_Data excerpt_
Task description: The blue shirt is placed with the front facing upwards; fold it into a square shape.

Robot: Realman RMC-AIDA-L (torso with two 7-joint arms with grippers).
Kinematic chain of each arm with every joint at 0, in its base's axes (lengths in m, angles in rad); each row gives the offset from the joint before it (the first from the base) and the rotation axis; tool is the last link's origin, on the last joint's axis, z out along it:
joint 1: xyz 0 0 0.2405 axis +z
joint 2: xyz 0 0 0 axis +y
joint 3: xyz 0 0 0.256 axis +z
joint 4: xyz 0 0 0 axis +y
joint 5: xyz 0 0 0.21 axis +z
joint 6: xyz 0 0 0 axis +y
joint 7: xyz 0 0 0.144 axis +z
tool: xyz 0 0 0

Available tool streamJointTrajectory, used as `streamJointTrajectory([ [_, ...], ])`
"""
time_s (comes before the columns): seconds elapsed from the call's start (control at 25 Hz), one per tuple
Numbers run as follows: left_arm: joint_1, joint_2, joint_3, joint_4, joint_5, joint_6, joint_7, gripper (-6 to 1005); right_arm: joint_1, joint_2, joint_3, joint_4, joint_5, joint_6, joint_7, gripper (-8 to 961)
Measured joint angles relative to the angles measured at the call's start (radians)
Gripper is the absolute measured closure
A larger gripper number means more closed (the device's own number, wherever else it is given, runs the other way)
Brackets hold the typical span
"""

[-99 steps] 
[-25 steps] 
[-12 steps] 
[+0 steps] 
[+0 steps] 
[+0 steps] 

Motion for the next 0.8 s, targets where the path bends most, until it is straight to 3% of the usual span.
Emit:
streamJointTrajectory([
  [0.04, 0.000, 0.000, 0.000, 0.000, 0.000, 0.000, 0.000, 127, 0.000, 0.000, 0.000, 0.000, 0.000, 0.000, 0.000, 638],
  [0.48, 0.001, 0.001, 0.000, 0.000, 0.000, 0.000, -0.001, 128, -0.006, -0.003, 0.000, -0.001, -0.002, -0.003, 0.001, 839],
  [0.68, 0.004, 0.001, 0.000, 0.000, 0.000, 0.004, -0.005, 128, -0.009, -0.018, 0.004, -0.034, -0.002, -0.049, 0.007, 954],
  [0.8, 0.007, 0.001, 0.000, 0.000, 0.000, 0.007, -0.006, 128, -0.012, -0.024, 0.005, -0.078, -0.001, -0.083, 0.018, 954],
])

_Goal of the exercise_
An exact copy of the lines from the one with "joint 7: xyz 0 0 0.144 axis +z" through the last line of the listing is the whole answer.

_Task response_
joint 7: xyz 0 0 0.144 axis +z
tool: xyz 0 0 0

Available tool streamJointTrajectory, used as `streamJointTrajectory([ [_, ...], ])`
"""
time_s (comes before the columns): seconds elapsed from the call's start (control at 25 Hz), one per tuple
Numbers run as follows: left_arm: joint_1, joint_2, joint_3, joint_4, joint_5, joint_6, joint_7, gripper (-6 to 1005); right_arm: joint_1, joint_2, joint_3, joint_4, joint_5, joint_6, joint_7, gripper (-8 to 961)
Measured joint angles relative to the angles measured at the call's start (radians)
Gripper is the absolute measured closure
A larger gripper number means more closed (the device's own number, wherever else it is given, runs the other way)
Brackets hold the typical span
"""

[-99 steps] 
[-25 steps] 
[-12 steps] 
[+0 steps] 
[+0 steps] 
[+0 steps] 

Motion for the next 0.8 s, targets where the path bends most, until it is straight to 3% of the usual span.
Emit:
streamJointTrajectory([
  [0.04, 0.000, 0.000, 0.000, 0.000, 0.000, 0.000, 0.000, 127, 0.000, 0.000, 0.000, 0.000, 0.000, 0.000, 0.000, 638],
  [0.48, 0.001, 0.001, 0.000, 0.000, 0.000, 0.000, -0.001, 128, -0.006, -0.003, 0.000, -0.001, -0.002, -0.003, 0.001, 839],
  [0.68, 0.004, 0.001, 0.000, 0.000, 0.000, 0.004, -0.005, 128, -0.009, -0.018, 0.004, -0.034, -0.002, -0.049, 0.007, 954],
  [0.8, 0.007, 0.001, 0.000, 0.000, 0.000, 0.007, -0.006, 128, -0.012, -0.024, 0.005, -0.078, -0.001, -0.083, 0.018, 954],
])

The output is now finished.